*** Opening of SUPPLIED MATERIAL ***

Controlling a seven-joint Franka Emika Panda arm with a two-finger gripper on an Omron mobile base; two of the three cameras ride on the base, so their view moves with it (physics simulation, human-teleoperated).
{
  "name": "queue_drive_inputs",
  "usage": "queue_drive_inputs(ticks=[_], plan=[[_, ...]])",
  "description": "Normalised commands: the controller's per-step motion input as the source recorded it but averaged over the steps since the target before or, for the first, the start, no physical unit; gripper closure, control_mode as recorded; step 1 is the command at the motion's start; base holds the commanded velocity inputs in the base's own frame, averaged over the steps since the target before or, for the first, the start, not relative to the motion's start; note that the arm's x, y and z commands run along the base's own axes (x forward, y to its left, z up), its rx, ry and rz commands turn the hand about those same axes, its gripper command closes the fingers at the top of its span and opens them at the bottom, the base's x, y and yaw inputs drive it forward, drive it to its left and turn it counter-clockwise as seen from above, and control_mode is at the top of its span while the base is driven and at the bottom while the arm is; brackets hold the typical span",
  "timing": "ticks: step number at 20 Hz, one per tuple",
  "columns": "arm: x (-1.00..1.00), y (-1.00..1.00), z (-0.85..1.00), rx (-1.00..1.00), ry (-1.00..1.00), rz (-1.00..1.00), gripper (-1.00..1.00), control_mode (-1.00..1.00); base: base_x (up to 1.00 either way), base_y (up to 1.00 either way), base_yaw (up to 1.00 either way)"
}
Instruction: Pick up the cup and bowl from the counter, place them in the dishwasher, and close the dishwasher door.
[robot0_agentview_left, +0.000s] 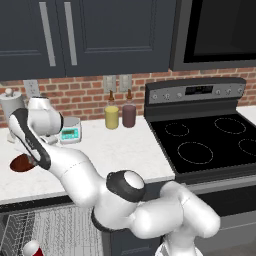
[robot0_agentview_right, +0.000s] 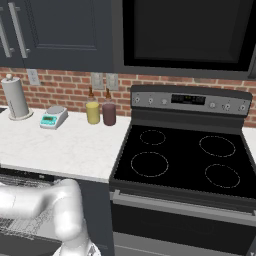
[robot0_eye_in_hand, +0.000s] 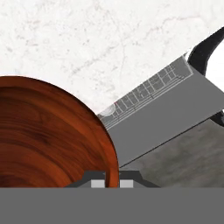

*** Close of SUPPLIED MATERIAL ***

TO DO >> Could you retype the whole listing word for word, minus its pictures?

REPLY >>
Controlling a seven-joint Franka Emika Panda arm with a two-finger gripper on an Omron mobile base; two of the three cameras ride on the base, so their view moves with it (physics simulation, human-teleoperated).
{
  "name": "queue_drive_inputs",
  "usage": "queue_drive_inputs(ticks=[_], plan=[[_, ...]])",
  "description": "Normalised commands: the controller's per-step motion input as the source recorded it but averaged over the steps since the target before or, for the first, the start, no physical unit; gripper closure, control_mode as recorded; step 1 is the command at the motion's start; base holds the commanded velocity inputs in the base's own frame, averaged over the steps since the target before or, for the first, the start, not relative to the motion's start; note that the arm's x, y and z commands run along the base's own axes (x forward, y to its left, z up), its rx, ry and rz commands turn the hand about those same axes, its gripper command closes the fingers at the top of its span and opens them at the bottom, the base's x, y and yaw inputs drive it forward, drive it to its left and turn it counter-clockwise as seen from above, and control_mode is at the top of its span while the base is driven and at the bottom while the arm is; brackets hold the typical span",
  "timing": "ticks: step number at 20 Hz, one per tuple",
  "columns": "arm: x (-1.00..1.00), y (-1.00..1.00), z (-0.85..1.00), rx (-1.00..1.00), ry (-1.00..1.00), rz (-1.00..1.00), gripper (-1.00..1.00), control_mode (-1.00..1.00); base: base_x (up to 1.00 either way), base_y (up to 1.00 either way), base_yaw (up to 1.00 either way)"
}
Instruction: Pick up the cup and bowl from the counter, place them in the dishwasher, and close the dishwasher door.
[robot0_agentview_left, +0.000s] 
[robot0_agentview_right, +0.000s] 
[robot0_eye_in_hand, +0.000s] 

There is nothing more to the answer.